Terry Odeen, a professor of financial engineering at the University of California at Berkeley, surveyed 10,000 customers (163000 transactions, many of them male) of a securities firm and found that when an investor sold his or her existing A share and used the proceeds to buy a new B share, the A share he or she originally owned was 3.2 points higher than the B share he or she newly bought. As stated above, fees are separate.
In short, it would have been better to hold the first stock without thinking about it.
A joint study with his colleague, Brad Burt, confirmed that “On average, the most active investors (There are many transactions.) lose the most, and those with fewer trades gain the most.”. As Buffett argues, the more you buy and sell, the more you lose.
The study also shows that men are more often engaged in “useless ideas” and that, as a result, women invest more than men. This agrees with my observation.
Sure, it’s better to do the “long-term investment” yourself than to buy a mutual fund, but it’s not as easy as it sounds.
Buffett warns, “Don’t invest in people who don’t want to study.”. In investment, just because you’re a beginner doesn’t mean you get a golf handicap. In fact, toddlers are the best ducks.
Buffett’s favorite joke is “play poker for 30 minutes and if you don’t know who the duck is, you are the duck” but “Products for beginners” is the most dubious. Such a thing cannot really exist, it is “The Kamo-sama’s party has received the letter.”.
In the first place, we should not forget that financial institutions sell products to other people because they believe that investing by themselves is not profitable.
Can you beat the residents of Graham?
Many readers might want to say, “So what about Buffett? Doesn’t he have outstanding operational capability?”. That’s right.
Buffett’s performance is phenomenal, and his direct apprentices to his master Benjamin Graham, his fellow apprentices, who, unlike Buffett, retired after becoming millionaires, for a period of 10 to 20 years, has left him on par with Buffett’s.
However, we rarely have the chance to meet such excellent “fund manager” and if we do, we have no means to evaluate them.
There are plenty of documents to assess a company’s performance, including its financial statements, but none of them are for fund managers. Especially in Japan, there are many cases where it is not even known who is operating it.
Of course, if you’re a “I am willing to study.” investor, you can do it yourself. But the typical day for Buffett is as follows.
1) I wake up in the morning to read the Wall Street Journal and other newspapers.
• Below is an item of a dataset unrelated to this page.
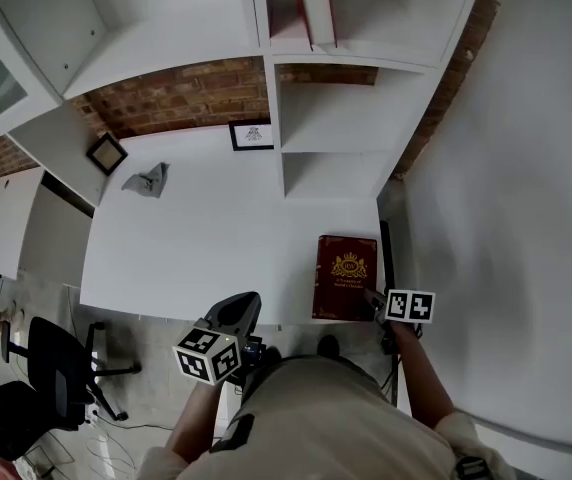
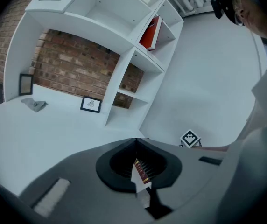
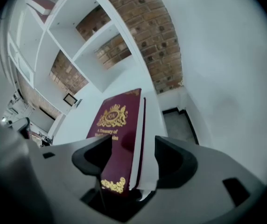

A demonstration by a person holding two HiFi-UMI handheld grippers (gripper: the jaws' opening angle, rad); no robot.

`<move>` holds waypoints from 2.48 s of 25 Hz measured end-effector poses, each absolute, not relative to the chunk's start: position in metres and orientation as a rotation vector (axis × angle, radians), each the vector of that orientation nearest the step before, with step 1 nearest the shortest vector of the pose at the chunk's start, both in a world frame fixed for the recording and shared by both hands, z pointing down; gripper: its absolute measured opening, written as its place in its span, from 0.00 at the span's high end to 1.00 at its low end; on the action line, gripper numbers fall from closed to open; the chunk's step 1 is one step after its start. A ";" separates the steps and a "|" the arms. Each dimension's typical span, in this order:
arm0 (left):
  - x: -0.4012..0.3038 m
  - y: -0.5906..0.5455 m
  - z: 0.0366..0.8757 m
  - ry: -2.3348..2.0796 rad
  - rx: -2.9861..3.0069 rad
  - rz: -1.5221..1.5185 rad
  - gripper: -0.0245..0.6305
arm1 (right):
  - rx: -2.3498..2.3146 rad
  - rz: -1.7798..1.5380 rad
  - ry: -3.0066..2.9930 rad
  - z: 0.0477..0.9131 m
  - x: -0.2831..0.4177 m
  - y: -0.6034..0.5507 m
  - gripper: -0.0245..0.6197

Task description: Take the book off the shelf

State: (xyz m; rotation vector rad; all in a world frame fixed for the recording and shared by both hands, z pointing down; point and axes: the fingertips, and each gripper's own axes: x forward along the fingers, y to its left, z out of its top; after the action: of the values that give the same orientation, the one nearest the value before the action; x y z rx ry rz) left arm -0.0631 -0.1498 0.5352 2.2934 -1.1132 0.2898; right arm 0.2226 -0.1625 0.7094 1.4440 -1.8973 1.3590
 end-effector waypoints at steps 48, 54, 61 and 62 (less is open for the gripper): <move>-0.149 -0.135 0.502 -1.129 2.343 0.146 0.96 | 1.818 -0.161 -2.539 0.152 0.074 -0.427 0.72; -0.147 -0.128 0.496 -1.062 2.384 0.141 0.96 | 1.830 -0.114 -2.560 0.150 0.082 -0.395 0.72; -0.159 -0.117 0.505 -0.997 2.406 0.176 0.96 | 1.853 -0.104 -2.638 0.146 0.086 -0.340 0.72; -0.160 -0.114 0.507 -0.987 2.406 0.179 0.96 | 1.852 -0.108 -2.650 0.147 0.086 -0.330 0.72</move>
State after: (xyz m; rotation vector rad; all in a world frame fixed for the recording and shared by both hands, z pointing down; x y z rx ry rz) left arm -0.1603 -0.1143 0.5072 2.4065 -0.9871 0.1787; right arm 0.0857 -0.3296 0.1470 1.8525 -2.6503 -0.1076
Buffett doesn’t use the Internet much.
2)I spend the whole morning reading the financial statements and reports of several companies.
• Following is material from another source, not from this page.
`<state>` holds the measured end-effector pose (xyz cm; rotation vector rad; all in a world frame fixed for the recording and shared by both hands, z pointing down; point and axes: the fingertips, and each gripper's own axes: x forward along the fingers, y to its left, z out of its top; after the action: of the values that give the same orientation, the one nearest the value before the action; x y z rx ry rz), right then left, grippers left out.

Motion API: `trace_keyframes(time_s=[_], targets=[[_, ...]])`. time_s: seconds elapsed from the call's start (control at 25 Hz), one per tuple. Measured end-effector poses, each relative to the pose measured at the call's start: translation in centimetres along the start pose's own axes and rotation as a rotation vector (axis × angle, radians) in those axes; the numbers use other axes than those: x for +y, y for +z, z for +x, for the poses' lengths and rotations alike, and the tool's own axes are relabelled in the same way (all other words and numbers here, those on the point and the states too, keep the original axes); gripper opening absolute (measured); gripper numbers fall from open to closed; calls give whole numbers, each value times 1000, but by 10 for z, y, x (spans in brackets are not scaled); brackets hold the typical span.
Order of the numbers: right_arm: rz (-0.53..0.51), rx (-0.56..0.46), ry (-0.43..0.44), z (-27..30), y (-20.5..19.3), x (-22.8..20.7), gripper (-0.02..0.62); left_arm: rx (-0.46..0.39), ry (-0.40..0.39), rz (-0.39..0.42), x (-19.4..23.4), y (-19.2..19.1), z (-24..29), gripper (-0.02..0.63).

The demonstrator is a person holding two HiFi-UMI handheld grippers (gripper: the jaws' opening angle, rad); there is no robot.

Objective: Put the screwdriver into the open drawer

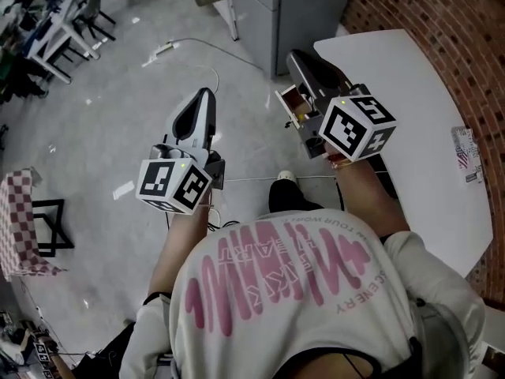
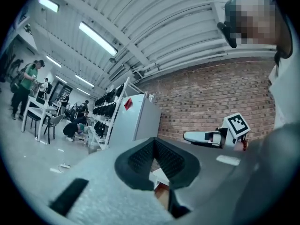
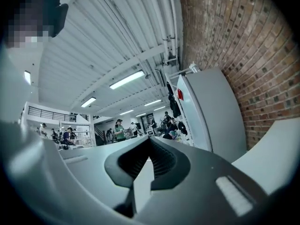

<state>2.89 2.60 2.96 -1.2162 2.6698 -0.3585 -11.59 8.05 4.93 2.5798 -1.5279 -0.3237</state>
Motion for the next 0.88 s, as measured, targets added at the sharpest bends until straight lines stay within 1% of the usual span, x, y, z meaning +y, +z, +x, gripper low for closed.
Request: trace_keyframes(time_s=[0.12, 0.28, 0.4, 0.44, 0.56, 0.68, 0.88], targets=[[-49, 3, 5, -23, 12, 7, 11, -19, 15, 1, -20, 10, -3, 3], [-89, 26, 7, -40, 22, -1, 11, -15, 16, -8, -46, 17, 7, 4], [-85, 21, 60, -30, 30, -7, 11, -32, 42, 23, -52, 31, 17, 3], [-95, 26, 68, -30, 34, -11, 11, -41, 45, 21, -57, 32, 22, 3], [-126, 52, 73, -41, 41, -24, 11, -47, 40, 6, -76, 25, 35, 3], [-161, 63, 79, -51, 43, -28, 11, -49, 50, 2, -88, 20, 37, 3], [-161, 94, 84, -52, 23, -42, 11, -48, 65, -19, -88, -5, 38, 3]])
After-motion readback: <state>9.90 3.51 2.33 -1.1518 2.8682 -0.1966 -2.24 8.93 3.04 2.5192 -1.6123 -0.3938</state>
3)After lunch, he spread out the books piled high in his study and read (something related to investment).
4)Free time after dinner.
It’s easy to see how much you have to learn when you have to fight without a handicap with investors who have been doing this for at least 60 years after college.
If you still want to take on the challenge, I would like you to devote yourself to investing and work towards a second Buffett. There are definitely investors who will keep winning.
If you don’t want to do that, and you want to invest in a side project, Buffett and I recommend index funds.